Manca ancora qualcosa. Ah, certo. L’antimafia. Ognuno ha il suo bel candidato antimafia da mettere in vetrina. I Cinque Stelle hanno ingaggiato l’ex presidente del parco dei Nebrodi, Giuseppe Antoci, scampato ad un misterioso attentato. Forza Italia ha Rita Dalla Chiesa, ed ha soffiato al Pd Caterina Chinnici. E De Luca non sta a guardare. Ne mette anzi due, in lista, tra i tanti nomi dell’Isola degli antimafiosi (potrebbe essere il nome di un reality, perché non ci hanno pensato? ). La prima è Piera Aiello. Testimone di giustizia, originaria di Partanna, nel Belice, fu candidata dai Cinque Stelle nel 2018 ed eletta con più del 50% dei voti in Sicilia Occidentale. Si scoprì, dopo, che in realtà non si poteva candidare: è sotto un programma di protezione, la sua identità, segreta, è un’altra. Ma la sua posizione è stata archiviata: il giudice ha stabilito che si, non si poteva candidare, ma lei mica lo sapeva.

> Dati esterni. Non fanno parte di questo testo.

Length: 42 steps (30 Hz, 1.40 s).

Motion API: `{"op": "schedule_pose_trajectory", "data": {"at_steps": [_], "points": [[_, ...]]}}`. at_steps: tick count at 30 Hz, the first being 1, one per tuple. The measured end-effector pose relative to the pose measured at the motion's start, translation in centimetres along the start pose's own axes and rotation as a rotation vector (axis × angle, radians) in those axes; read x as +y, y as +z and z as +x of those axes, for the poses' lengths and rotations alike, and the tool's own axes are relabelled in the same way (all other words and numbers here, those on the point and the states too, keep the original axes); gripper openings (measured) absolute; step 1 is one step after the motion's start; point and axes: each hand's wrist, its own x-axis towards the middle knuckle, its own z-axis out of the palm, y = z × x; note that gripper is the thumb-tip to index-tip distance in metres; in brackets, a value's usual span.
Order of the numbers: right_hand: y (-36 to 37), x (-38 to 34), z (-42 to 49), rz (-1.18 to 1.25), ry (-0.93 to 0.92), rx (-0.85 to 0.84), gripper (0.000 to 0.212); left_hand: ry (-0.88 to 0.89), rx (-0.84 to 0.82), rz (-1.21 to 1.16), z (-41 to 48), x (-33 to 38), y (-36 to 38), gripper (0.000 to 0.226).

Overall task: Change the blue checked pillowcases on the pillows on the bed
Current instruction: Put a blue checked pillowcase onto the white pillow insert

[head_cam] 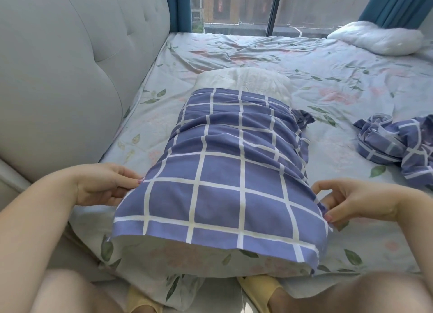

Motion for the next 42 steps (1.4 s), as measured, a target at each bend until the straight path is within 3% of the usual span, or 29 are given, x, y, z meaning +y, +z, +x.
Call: {"op": "schedule_pose_trajectory", "data": {"at_steps": [2,5,8,11,15,19,22,24,27,30,32,35,37,42], "points": [[0.2,-0.5,0.0,-0.098,0.004,0.093,0.037,0.033,0.117,0.024,0.7,0.0,0.3,0.067],[0.0,-0.7,0.3,-0.167,-0.043,0.258,0.031,0.114,0.306,0.026,1.9,0.5,1.5,0.025],[0.1,-1.2,0.3,-0.182,-0.109,0.366,0.026,0.228,0.414,0.016,2.6,1.2,2.5,0.012],[0.4,-1.2,0.5,-0.185,-0.135,0.442,0.020,0.339,0.491,-0.022,2.8,2.0,3.2,0.011],[1.1,-1.4,1.0,-0.209,-0.097,0.424,0.015,0.404,0.564,-0.071,3.0,2.3,4.0,0.010],[1.0,-1.7,1.3,-0.091,-0.198,0.604,0.012,0.572,0.686,-0.087,3.2,3.0,4.3,0.011],[1.6,-1.5,1.7,-0.279,-0.029,0.469,0.009,0.484,0.666,0.116,4.1,2.4,4.4,0.019],[1.9,-1.9,1.9,-0.358,-0.028,0.488,0.008,0.443,0.633,0.232,4.4,2.2,4.3,0.023],[2.6,-3.2,1.6,-0.293,-0.204,0.636,0.016,0.458,0.654,0.218,4.1,2.8,4.2,0.011],[3.1,-4.0,1.1,-0.066,-0.348,0.677,0.020,0.582,0.709,0.185,3.2,3.5,5.0,0.018],[3.2,-4.1,1.1,-0.084,-0.341,0.609,0.021,0.604,0.616,0.105,2.5,4.0,5.3,0.017],[3.2,-4.0,1.5,-0.169,-0.269,0.566,0.017,0.483,0.437,0.137,1.9,4.0,4.6,0.018],[3.1,-4.0,1.8,-0.169,-0.275,0.602,0.004,0.440,0.446,0.128,2.1,3.7,3.9,0.021],[3.0,-4.2,2.3,-0.235,-0.254,0.590,0.002,0.435,0.543,0.137,3.2,3.5,3.7,0.010]]}}
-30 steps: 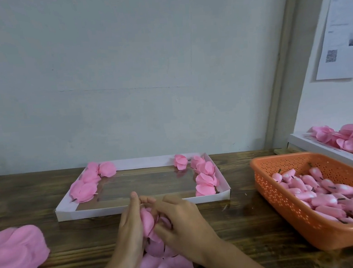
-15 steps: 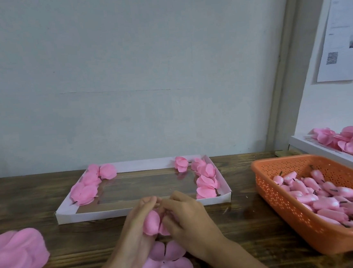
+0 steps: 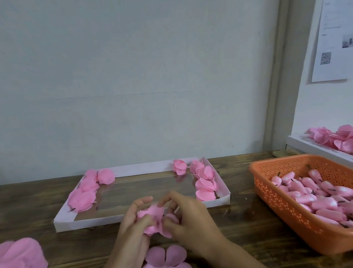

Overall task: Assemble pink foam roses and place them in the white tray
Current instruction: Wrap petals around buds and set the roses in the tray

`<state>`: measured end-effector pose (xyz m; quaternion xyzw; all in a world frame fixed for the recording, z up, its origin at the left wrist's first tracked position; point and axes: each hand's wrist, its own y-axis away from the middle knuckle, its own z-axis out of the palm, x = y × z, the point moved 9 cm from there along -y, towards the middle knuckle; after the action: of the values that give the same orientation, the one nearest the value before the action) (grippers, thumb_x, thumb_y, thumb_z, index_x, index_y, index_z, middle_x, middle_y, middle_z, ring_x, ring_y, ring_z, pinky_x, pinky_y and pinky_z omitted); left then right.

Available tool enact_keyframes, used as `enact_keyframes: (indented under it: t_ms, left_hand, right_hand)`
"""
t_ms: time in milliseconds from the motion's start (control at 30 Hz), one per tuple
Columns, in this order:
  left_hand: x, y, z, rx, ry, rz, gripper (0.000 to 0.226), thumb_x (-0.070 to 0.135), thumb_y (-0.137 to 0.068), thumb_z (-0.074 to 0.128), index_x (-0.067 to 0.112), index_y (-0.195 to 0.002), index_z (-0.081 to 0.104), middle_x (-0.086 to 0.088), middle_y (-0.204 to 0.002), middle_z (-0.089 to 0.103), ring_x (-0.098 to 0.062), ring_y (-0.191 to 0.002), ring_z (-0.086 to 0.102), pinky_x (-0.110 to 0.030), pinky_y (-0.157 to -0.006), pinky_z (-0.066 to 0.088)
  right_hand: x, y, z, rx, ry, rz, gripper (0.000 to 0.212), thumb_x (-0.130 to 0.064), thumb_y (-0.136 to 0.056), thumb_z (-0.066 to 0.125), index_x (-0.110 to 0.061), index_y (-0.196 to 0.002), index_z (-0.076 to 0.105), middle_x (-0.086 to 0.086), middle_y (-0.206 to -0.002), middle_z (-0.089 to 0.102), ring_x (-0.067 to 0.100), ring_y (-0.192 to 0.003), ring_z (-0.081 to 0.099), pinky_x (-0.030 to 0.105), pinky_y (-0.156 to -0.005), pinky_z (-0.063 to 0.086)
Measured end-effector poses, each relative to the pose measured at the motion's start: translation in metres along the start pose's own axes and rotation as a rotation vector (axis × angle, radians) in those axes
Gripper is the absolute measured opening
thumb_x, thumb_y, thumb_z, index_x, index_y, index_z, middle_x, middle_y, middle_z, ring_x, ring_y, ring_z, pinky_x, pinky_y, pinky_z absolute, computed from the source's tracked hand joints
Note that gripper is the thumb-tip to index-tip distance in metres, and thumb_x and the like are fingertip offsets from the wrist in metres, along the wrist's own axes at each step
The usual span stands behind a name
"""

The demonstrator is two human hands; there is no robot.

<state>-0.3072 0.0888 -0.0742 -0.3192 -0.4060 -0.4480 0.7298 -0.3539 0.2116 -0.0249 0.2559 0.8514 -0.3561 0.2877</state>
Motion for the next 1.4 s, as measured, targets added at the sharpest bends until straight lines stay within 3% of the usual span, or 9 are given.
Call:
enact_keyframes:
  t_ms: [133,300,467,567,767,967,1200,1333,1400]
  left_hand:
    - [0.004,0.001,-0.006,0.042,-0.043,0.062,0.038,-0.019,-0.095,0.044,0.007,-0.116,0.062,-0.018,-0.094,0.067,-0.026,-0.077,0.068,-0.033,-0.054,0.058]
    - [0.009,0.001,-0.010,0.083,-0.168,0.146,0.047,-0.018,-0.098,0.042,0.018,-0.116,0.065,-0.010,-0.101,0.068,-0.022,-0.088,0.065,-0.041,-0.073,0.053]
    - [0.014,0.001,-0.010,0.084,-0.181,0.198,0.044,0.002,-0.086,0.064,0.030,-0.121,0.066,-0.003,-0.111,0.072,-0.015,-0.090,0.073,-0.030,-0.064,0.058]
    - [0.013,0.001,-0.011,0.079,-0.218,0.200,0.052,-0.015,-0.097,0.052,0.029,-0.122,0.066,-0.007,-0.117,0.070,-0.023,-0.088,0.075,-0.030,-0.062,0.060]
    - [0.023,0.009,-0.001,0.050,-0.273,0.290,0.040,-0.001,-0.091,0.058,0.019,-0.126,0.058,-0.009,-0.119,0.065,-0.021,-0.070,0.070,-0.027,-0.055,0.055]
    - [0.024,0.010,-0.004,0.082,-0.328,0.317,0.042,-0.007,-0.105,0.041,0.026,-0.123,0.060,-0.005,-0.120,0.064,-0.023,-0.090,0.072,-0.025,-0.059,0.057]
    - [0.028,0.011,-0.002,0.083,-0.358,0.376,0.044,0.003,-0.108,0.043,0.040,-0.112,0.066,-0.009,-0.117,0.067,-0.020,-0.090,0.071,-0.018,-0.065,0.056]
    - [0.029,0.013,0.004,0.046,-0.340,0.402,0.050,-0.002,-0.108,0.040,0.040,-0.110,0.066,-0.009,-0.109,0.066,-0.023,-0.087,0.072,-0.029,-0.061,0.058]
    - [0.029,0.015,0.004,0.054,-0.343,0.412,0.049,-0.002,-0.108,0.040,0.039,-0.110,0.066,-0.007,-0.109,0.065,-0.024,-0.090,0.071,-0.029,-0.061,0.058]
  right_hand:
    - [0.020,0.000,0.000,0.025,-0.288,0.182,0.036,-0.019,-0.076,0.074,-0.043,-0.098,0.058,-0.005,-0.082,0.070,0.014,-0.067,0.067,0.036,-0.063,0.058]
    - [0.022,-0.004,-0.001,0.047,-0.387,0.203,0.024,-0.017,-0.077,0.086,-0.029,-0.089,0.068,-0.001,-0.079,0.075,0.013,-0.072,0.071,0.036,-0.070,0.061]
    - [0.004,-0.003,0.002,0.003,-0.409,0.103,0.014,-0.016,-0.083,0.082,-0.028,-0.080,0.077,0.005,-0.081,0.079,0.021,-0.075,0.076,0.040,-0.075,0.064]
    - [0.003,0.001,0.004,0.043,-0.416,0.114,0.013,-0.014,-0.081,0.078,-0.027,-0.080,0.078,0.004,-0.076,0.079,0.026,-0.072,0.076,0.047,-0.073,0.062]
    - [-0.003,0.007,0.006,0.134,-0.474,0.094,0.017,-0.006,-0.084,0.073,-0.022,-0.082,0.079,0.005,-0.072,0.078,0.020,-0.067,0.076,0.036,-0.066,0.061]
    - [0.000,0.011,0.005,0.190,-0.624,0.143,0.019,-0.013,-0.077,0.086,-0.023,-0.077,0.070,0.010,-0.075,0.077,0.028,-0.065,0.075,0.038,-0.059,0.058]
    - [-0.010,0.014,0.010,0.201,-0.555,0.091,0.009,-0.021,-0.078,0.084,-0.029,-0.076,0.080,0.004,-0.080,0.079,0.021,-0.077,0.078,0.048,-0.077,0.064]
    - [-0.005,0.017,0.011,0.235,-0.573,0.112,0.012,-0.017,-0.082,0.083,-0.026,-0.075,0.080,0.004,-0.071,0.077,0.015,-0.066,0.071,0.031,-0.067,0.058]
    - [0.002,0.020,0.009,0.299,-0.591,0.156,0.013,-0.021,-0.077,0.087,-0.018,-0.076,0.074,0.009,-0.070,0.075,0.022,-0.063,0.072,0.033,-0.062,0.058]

E poi il pezzo grosso è il capitano Ultimo. Al secolo è Sergio De Caprio ed è il capitano dei carabinieri che nel 1993 arrestò il boss mafioso Totò Riina. A De Luca ha fatto il regalo più grande. Perché non solo si candida, ma ha deciso, durante la conferenza stampa di presentazione della lista della grande ammucchiata, di fare il più clamoroso dei gesti: togliersi per la prima volta il passamontagna e mostrarsi in pubblico, con vasta eco di articoli sui giornali. Lui dice perché è stanco di nascondersi. Ma anche il riscaldamento globale, e le temperature già incendiarie ad Aprile, magari, hanno avuto un peso. Curiosità: nel 2013, Capitano Ultimo fu il nome scelto dall’appena nato partito di Fratelli d’Italia per l’elezione del Presidente della Repubblica (nei diversi scrutini, prese al massimo nove voti).
Ultimo è pezzo talmente grosso che merita il nome in un pezzettino di lista, come fosse un partito. Con lui, simbolo dopo simbolo, uno leva e uno metti, siamo arrivati a 19. Un record. Secondo gli appassionati del tema, finora il tetto massimo era stato raggiunto, alle Europee, da una lista nominata “Federalismo”, ma con “appena” 9 simboli. Principianti. Qui siamo di fronte alla Cappella Sistina dei simboli elettorali. C’è anche chi ha fatto la simulazione, e ha calcolato che ci saranno movimenti, all’interno, che avranno ben 2,9 millimetri di diametro per il loro simbolo. Bisogna votare con la lente da vicino.
C’è chi osserva anche una cosa molto prosaica: se il "Fronte della libertà" riuscirà a superare il 4 per cento, non solo riuscirà a mandare davvero un parlamentare a Bruxelles, ma tutti i micromovimenti che hanno messo il loro contrassegno nel simbolo potranno accedere al 2 per mille dell’Irpef.
“Non è detto che sia finita qui” ha detto De Luca in conferenza stampa, a Roma, presentando la lista (solo venti minuti per dire tutti i movimenti ed i simboli). Annuncia sorprese, aggiunte dell’ultimo minuto. Si tratta di cercare spazio, creare pesi e contrappesi, inserire altri elementi, senza sfigurare. Povero grafico, ancora non è finita.